■ WHAT YOU WILL DO ■
The full set of lines below has to be duplicated exactly, with no picture kept.

■ SUPPLIED DATA ■

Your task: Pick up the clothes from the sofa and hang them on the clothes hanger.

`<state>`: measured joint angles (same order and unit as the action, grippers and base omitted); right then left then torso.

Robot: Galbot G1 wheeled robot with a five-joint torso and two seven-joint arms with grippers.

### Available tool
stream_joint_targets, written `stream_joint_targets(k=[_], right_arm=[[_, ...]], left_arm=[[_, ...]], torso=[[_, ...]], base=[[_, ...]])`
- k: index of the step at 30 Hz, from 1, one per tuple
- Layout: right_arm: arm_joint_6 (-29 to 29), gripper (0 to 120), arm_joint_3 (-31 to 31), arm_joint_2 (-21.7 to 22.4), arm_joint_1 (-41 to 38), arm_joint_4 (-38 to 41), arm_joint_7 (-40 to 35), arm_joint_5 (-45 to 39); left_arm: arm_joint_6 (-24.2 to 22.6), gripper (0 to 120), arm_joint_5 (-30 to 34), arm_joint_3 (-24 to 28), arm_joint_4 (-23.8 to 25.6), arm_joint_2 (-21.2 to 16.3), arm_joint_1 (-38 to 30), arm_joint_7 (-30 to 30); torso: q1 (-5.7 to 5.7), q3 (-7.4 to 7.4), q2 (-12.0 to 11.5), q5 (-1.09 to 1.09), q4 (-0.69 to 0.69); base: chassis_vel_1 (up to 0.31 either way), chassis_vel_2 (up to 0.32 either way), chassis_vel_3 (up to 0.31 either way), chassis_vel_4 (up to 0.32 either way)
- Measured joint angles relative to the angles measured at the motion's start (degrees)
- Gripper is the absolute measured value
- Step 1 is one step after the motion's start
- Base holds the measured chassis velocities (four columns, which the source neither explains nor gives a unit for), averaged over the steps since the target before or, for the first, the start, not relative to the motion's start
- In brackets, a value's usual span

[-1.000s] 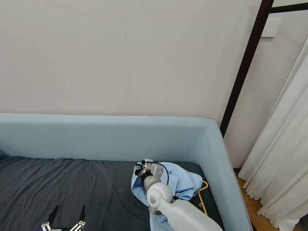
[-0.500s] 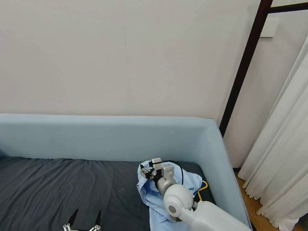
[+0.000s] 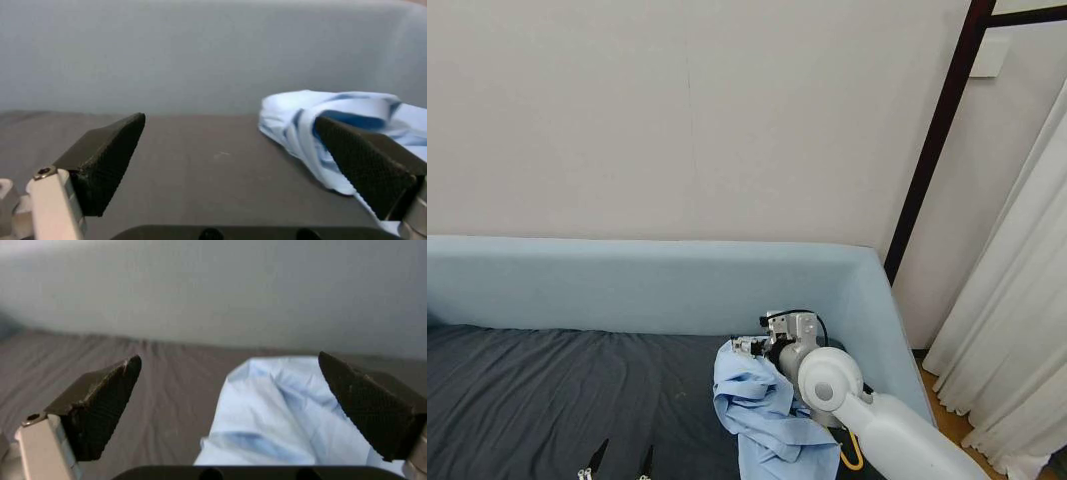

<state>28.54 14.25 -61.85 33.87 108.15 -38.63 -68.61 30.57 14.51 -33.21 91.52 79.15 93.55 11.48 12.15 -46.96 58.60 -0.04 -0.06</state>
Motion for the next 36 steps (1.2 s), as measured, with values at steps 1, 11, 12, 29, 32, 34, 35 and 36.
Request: stream_joint_targets(k=[1,11,12,29,32,34,35,36], right_arm=[[-1.4,100,-0.7,0.7,0.6,0.4,1.1,1.1],[-4.4,100,-8.4,5.6,8.0,3.2,3.4,3.1],[-4.4,100,-9.3,5.8,8.8,3.4,3.4,3.1],[-7.0,100,-18.5,8.5,20.4,6.0,4.3,5.5],[-7.0,100,-18.6,8.5,20.9,6.2,4.2,5.6],[-7.0,100,-18.6,8.5,21.1,6.3,4.1,5.7],[-7.0,100,-18.6,8.5,21.2,6.4,4.0,5.7],[-7.0,100,-18.6,8.6,21.3,6.4,3.8,5.8]], left_arm=[[-0.3,100,0.8,0.8,-0.7,-0.7,-0.9,1.4],[1.9,100,4.6,4.9,-11.9,-7.5,-12.2,19.1],[2.1,100,4.6,5.4,-13.1,-7.8,-13.3,19.6],[-1.7,95,4.3,14.6,-25.9,-0.5,-22.2,8.2],[-2.1,98,4.8,14.9,-26.8,0.3,-23.4,8.0],[-2.2,100,4.9,15.0,-27.5,0.7,-24.0,8.0],[-2.3,100,5.1,15.1,-28.4,1.2,-24.6,8.0],[-2.4,98,5.2,15.2,-29.5,1.7,-25.3,7.9]], torso=[[0.0,0.0,0.0,0.0,-0.01],[0.0,0.0,0.0,0.0,-0.02],[0.0,0.0,0.0,0.01,-0.01],[0.0,0.0,0.0,0.01,0.0],[0.0,0.0,0.0,0.01,0.0],[0.0,0.0,0.0,0.02,-0.01],[0.0,0.0,0.0,0.02,-0.01],[0.0,0.0,0.0,0.01,-0.01]], base=[[0.0,0.0,0.0,0.0],[0.0,0.0,0.0,0.0],[0.0,0.0,0.0,0.0],[0.0,0.0,0.0,0.0],[0.0,0.0,0.0,0.0],[0.0,0.0,0.0,0.0],[0.0,0.0,0.0,0.0],[0.0,0.0,0.0,0.0]])
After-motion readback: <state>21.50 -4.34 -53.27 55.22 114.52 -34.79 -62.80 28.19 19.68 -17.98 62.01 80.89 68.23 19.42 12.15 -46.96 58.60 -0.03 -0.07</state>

■ OUTPUT BELOW ■
Your task: Pick up the clothes from the sofa and hang them on the clothes hanger.

`<state>`: measured joint angles (same order and unit as the action, grippers and base omitted); right then left then torso.

Robot: Galbot G1 wheeled robot with a five-joint torso and two seven-joint arms with grippers.

### Available tool
stream_joint_targets, written `stream_joint_targets(k=[_], right_arm=[[_, ...]], left_arm=[[_, ...]], torso=[[_, ...]], base=[[_, ...]])`
- k: index of the step at 30 Hz, from 1, one per tuple
- Layout: right_arm: arm_joint_6 (-29 to 29), gripper (0 to 120), arm_joint_3 (-31 to 31), arm_joint_2 (-21.7 to 22.4), arm_joint_1 (-41 to 38), arm_joint_4 (-38 to 41), arm_joint_7 (-40 to 35), arm_joint_5 (-45 to 39); left_arm: arm_joint_6 (-24.2 to 22.6), gripper (0 to 120), arm_joint_5 (-30 to 34), arm_joint_3 (-24 to 28), arm_joint_4 (-23.8 to 25.6), arm_joint_2 (-21.2 to 16.3), arm_joint_1 (-38 to 30), arm_joint_7 (-30 to 30); torso: q1 (-5.7 to 5.7), q3 (-7.4 to 7.4), q2 (-12.0 to 11.5), q5 (-1.09 to 1.09), q4 (-0.69 to 0.69); base: chassis_vel_1 (up to 0.31 either way), chassis_vel_2 (up to 0.32 either way), chassis_vel_3 (up to 0.31 either way), chassis_vel_4 (up to 0.32 either way)
- Measured joint angles relative to the angles measured at the motion's start (degrees)
- Gripper is the absolute measured value
- Step 1 is one step after the motion's start
- Base holds the measured chassis velocities (four columns, which the source neither explains nor gives a unit for), averaged over the steps since the target before or, for the first, the start, not relative to the motion's start
- In brackets, a value's usual span

[-1.000s] 
[-0.500s] 
[+0.000s] 

<state>28.54 14.25 -61.85 33.87 108.15 -38.63 -68.61 30.57 14.51 -33.21 91.52 79.15 93.55 11.48 12.15 -46.96 58.60 -0.04 -0.06</state>
Motion for the next 36 steps (1.2 s), as measured, with values at steps 1, 11, 12, 29, 32, 34, 35 and 36.
Request: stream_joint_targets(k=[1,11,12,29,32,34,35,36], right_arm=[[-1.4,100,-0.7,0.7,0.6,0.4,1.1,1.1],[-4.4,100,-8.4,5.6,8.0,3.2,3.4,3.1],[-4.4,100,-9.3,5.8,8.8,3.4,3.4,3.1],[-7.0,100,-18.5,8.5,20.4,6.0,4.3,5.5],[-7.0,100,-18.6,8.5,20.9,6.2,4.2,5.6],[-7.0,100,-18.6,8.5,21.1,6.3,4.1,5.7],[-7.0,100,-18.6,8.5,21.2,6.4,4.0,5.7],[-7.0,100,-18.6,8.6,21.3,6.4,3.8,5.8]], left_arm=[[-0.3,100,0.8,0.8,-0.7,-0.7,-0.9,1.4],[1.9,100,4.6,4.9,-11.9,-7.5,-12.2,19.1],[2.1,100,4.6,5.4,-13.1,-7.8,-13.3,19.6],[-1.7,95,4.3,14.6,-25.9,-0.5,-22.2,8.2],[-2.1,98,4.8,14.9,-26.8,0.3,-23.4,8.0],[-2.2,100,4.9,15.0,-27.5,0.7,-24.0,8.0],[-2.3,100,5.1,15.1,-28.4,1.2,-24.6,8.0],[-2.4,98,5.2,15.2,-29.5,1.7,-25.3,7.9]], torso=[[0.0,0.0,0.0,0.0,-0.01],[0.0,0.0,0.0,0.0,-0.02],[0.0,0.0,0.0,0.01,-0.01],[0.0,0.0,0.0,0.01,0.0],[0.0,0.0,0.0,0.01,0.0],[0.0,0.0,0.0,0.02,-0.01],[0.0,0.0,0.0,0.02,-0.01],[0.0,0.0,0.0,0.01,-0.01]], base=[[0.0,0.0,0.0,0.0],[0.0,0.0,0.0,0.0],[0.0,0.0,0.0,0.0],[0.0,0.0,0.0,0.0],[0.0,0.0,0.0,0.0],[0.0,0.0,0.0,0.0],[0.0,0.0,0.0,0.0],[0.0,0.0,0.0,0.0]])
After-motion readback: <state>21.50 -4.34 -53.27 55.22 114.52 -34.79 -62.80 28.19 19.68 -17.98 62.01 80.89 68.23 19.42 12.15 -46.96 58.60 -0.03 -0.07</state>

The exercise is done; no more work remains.